[Start of section]

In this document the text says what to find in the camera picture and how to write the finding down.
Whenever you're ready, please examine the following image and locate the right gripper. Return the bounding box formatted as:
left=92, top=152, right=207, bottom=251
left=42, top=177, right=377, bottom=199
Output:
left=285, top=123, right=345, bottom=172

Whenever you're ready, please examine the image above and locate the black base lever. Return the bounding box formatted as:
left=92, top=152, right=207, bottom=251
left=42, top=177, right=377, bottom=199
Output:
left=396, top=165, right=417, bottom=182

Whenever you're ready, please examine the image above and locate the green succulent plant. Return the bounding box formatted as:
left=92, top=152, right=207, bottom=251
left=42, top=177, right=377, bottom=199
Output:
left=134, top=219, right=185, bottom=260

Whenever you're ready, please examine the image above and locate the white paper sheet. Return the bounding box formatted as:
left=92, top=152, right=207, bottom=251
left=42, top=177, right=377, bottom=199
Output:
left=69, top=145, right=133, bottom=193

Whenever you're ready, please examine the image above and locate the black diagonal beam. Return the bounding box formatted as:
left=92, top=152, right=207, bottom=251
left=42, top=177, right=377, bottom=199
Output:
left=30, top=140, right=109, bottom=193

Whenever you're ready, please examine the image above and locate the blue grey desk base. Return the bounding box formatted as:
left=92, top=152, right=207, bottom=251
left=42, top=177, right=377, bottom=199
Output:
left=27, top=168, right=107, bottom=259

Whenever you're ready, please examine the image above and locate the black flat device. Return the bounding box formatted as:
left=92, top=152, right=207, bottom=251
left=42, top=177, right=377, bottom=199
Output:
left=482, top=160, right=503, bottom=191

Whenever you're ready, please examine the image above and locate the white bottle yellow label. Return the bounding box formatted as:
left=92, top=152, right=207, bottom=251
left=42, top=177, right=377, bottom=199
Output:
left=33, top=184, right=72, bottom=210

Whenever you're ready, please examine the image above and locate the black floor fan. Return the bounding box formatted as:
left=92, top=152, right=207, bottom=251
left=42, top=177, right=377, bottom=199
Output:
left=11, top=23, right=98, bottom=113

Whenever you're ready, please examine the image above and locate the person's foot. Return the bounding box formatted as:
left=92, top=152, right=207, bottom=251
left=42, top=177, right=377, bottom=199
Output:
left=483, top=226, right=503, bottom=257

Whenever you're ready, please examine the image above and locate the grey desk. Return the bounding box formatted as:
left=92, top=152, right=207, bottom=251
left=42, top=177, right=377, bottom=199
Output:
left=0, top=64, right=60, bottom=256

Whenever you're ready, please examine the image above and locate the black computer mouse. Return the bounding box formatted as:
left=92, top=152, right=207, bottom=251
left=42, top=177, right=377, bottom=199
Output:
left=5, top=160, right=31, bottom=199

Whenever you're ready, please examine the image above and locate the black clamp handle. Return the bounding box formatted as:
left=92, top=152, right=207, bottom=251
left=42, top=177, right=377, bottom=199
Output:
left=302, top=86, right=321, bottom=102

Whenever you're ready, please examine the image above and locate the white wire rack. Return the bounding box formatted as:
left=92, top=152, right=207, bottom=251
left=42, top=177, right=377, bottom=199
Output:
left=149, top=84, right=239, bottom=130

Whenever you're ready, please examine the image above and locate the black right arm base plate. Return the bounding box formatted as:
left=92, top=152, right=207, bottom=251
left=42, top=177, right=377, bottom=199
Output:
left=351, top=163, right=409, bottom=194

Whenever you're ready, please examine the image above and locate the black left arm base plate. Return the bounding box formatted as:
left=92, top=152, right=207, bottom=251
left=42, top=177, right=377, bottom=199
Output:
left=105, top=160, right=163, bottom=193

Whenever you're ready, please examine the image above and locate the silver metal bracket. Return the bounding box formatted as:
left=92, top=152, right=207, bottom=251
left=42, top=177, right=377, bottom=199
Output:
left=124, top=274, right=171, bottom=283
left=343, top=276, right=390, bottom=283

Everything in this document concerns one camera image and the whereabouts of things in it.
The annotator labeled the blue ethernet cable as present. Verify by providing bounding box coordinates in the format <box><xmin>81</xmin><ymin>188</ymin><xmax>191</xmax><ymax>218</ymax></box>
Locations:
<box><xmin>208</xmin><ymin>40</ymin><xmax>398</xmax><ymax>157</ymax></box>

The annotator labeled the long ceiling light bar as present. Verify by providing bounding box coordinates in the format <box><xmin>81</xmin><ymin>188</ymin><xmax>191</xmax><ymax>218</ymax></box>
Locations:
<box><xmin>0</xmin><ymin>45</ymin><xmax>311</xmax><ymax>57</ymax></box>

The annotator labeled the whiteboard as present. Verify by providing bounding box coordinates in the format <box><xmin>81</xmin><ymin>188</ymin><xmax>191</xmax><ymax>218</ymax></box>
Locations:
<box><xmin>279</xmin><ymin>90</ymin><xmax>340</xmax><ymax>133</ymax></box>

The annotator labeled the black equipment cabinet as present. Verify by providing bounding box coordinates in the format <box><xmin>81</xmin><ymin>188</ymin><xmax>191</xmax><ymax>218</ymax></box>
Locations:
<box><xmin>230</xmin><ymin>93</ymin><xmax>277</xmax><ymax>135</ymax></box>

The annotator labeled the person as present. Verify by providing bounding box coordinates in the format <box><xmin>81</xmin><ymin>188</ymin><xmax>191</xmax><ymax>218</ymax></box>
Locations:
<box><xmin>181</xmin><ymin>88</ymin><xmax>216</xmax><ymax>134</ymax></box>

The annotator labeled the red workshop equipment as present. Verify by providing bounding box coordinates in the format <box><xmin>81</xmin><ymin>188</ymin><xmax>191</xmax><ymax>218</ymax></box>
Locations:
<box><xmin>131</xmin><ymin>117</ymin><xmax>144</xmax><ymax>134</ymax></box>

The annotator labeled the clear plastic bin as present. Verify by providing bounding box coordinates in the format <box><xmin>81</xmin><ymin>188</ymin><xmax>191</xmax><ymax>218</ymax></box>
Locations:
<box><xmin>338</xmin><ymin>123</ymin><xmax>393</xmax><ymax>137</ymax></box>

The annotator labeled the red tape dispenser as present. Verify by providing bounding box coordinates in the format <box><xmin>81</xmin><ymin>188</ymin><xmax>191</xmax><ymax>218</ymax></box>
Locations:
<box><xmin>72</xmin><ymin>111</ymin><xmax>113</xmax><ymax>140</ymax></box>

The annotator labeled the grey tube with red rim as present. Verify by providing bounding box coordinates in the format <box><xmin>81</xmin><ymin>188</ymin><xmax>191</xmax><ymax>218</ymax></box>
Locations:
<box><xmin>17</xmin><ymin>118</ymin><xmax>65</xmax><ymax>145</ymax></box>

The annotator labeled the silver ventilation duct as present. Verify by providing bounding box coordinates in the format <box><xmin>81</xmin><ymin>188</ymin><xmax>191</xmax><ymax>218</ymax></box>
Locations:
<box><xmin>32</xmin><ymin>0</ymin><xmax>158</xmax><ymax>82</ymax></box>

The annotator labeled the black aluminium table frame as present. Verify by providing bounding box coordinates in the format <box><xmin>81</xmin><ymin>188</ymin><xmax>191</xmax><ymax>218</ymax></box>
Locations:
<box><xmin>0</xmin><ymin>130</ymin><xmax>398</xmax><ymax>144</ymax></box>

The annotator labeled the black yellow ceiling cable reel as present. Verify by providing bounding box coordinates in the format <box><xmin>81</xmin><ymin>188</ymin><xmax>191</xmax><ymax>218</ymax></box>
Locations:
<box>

[End of section]

EXERCISE:
The lines to return are those holding the string "ceiling" anywhere in the listing above.

ANSWER TO THIS PROBLEM:
The annotator labeled the long ceiling light bar as present. Verify by providing bounding box coordinates in the format <box><xmin>81</xmin><ymin>188</ymin><xmax>191</xmax><ymax>218</ymax></box>
The annotator labeled the black yellow ceiling cable reel as present. Verify by providing bounding box coordinates in the format <box><xmin>81</xmin><ymin>188</ymin><xmax>191</xmax><ymax>218</ymax></box>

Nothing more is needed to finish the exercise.